While Didi Kuadi was ramping up in China, Ola settled on a similarly acquisitive strategy to prepare for Uber's incursion into India. In March, it bought TaxiForSure, the No. 2 player in the country's on-demand transportation market. At the time of the acquisition, Ola CEO and co-founder Bhavish Aggarwal downplayed the company's concerns about Uber, noting that the key to success in uniquely local markets like India is local acumen. "Winning in emerging markets is not about capital, it’s about understanding global dynamics,” he told BuzzFeed News at the time. “Uber is essentially bringing a Western product to Asia. For example, our business model is very different. We accept cash. We allow the consumer to make a booking through a call and schedule and preplan a booking.”

Hewing to that strategy, Ola rolled out some new and uniquely local services in India that leveraged its on-demand platform -- an auto-rickshaw service and a proprietary digital wallet called OlaMoney. And when Uber decided to build out its mapping abilities via a deal with international mapping company TomTom, Ola opted instead to partner with India's MapMyIndia. In the words of Ola spokesperson Anand Subramanian, "MapMyIndia is the oldest player in the country and has the most comprehensive and accurate maps. We're talking about mapping a country that has smaller towns and cities that more often than not go un-routed and uncharted. That's where a local mapping company brings tremendous value."

GrabTaxi, the fourth member of the alliance announced today, is another ride-hailing company with a uniquely local approach. It currently operates in 28 cities across six countries – Malaysia, Singapore, Indonesia, Philippines, Thailand, and Vietnam. With few rivals in any of those regions, save Uber, it’s a highly strategic partner for Lyft, Ola, and Didi Kuaidi. "Every region presents different challenges and opportunities as a result of varying infrastructure and transport problems, cultural norms, user preferences, and regulatory structures," GrabTaxi's Tan told BuzzFeed News. "That is especially true in Southeast Asia, where we have a significant diversity of languages and cultures across the region. Local understanding, know-how and operations are critical differentiators, especially when it comes to scaling locally, navigating regulatory environments, and managing payments – and these are all aspects of our industry that each market needs to deal with, but in ways that make sense locally."

As of right now, GrabTaxi has some 160,000 drivers and an app that's been downloaded 9 million times; It offers private-car and taxi-hailing services in addition to on-demand delivery services. Along with Didi Kuaidi and Ola, GrabTaxi numbers among Softbank's portfolio of unicorns at a $1.5 billion valuation.

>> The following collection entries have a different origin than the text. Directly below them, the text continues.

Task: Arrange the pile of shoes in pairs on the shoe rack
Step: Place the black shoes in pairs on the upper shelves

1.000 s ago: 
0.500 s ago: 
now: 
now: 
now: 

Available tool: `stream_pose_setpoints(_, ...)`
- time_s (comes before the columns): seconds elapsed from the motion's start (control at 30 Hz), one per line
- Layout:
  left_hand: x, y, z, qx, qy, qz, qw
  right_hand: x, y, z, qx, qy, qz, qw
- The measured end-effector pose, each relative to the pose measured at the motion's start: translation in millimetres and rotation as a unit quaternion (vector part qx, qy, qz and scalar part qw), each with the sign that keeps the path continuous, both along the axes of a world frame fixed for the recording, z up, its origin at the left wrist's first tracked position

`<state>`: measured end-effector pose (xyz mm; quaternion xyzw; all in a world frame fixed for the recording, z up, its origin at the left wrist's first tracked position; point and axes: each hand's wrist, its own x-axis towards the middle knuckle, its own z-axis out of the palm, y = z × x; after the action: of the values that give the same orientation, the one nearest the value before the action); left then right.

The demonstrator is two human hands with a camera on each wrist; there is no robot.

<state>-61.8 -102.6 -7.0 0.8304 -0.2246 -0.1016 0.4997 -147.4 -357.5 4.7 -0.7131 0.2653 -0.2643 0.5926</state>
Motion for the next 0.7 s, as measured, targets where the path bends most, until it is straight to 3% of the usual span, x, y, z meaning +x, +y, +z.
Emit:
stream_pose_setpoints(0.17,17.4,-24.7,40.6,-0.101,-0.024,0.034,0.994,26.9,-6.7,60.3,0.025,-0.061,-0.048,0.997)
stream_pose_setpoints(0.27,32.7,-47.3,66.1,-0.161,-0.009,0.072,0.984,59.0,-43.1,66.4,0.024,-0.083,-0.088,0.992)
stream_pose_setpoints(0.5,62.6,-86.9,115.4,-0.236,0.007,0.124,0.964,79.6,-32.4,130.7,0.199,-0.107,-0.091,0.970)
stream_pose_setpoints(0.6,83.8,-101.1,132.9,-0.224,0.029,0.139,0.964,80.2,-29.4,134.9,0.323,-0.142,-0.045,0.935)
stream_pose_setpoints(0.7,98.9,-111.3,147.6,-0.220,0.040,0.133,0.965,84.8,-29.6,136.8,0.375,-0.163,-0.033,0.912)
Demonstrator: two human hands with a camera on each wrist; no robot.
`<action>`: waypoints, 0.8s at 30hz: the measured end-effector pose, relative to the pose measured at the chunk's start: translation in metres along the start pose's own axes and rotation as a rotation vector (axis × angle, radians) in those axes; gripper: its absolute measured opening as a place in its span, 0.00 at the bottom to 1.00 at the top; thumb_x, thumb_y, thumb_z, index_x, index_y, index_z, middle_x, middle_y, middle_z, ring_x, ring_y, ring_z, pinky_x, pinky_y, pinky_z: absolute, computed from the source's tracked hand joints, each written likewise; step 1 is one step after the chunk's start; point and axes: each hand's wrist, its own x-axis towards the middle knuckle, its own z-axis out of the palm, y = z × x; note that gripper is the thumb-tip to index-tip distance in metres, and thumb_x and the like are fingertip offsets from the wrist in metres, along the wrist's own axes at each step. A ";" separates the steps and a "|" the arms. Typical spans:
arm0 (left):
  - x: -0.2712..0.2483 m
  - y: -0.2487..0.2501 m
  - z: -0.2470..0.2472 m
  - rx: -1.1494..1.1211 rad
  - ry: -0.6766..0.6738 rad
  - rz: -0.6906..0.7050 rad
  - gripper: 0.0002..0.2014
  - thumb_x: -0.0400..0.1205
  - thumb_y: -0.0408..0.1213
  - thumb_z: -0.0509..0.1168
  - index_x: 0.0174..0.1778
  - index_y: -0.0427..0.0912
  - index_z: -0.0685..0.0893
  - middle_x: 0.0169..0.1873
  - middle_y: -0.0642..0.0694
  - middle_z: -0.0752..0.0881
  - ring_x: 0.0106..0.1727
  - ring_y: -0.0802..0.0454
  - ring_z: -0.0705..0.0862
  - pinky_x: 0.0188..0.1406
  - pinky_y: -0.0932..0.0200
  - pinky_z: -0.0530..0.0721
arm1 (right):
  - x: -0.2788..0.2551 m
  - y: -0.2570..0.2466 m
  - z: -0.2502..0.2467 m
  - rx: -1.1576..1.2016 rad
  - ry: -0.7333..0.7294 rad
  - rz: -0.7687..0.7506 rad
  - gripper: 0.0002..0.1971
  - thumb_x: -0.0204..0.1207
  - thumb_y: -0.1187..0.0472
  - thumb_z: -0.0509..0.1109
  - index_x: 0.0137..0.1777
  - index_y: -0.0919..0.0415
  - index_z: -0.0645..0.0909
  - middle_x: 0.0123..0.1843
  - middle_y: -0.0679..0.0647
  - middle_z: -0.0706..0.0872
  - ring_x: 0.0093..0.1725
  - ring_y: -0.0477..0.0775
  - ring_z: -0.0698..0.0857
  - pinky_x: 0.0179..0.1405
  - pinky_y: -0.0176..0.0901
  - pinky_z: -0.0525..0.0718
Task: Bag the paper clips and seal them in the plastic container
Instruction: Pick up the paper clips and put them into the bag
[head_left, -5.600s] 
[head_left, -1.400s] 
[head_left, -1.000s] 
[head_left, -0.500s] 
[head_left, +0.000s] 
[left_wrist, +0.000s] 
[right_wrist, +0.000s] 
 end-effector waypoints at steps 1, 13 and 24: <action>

Oddly, Lyft, which is trumpeting news of its ride-hailing alliance far and wide today, is something of an outlier among its members. Unlike Didi Kuaidi, Ola, or GrabTaxi, it's the underdog in its home market, where it continues to work feverishly to build out its business. While Lyft hasn't yet overtaken Uber in any key U.S. markets, it is gaining on the company in San Francisco and Austin, where it's grabbed 40% and 45% market share, respectively. With the support of GrabTaxi, Ola, and Didi Kuaidi, Lyft gains a de facto international presence in the Asian markets those companies serve -- albeit a small one. But the battle for ride-hail supremacy is a global one, and with few if any obvious partners in Europe, Australia, and elsewhere, Lyft may well have to reassess its strategy. Zimmer said the company plans to take it on a case-by-case basis. "You could imagine us doing our own operations or partnering with players that don’t even exist yet.”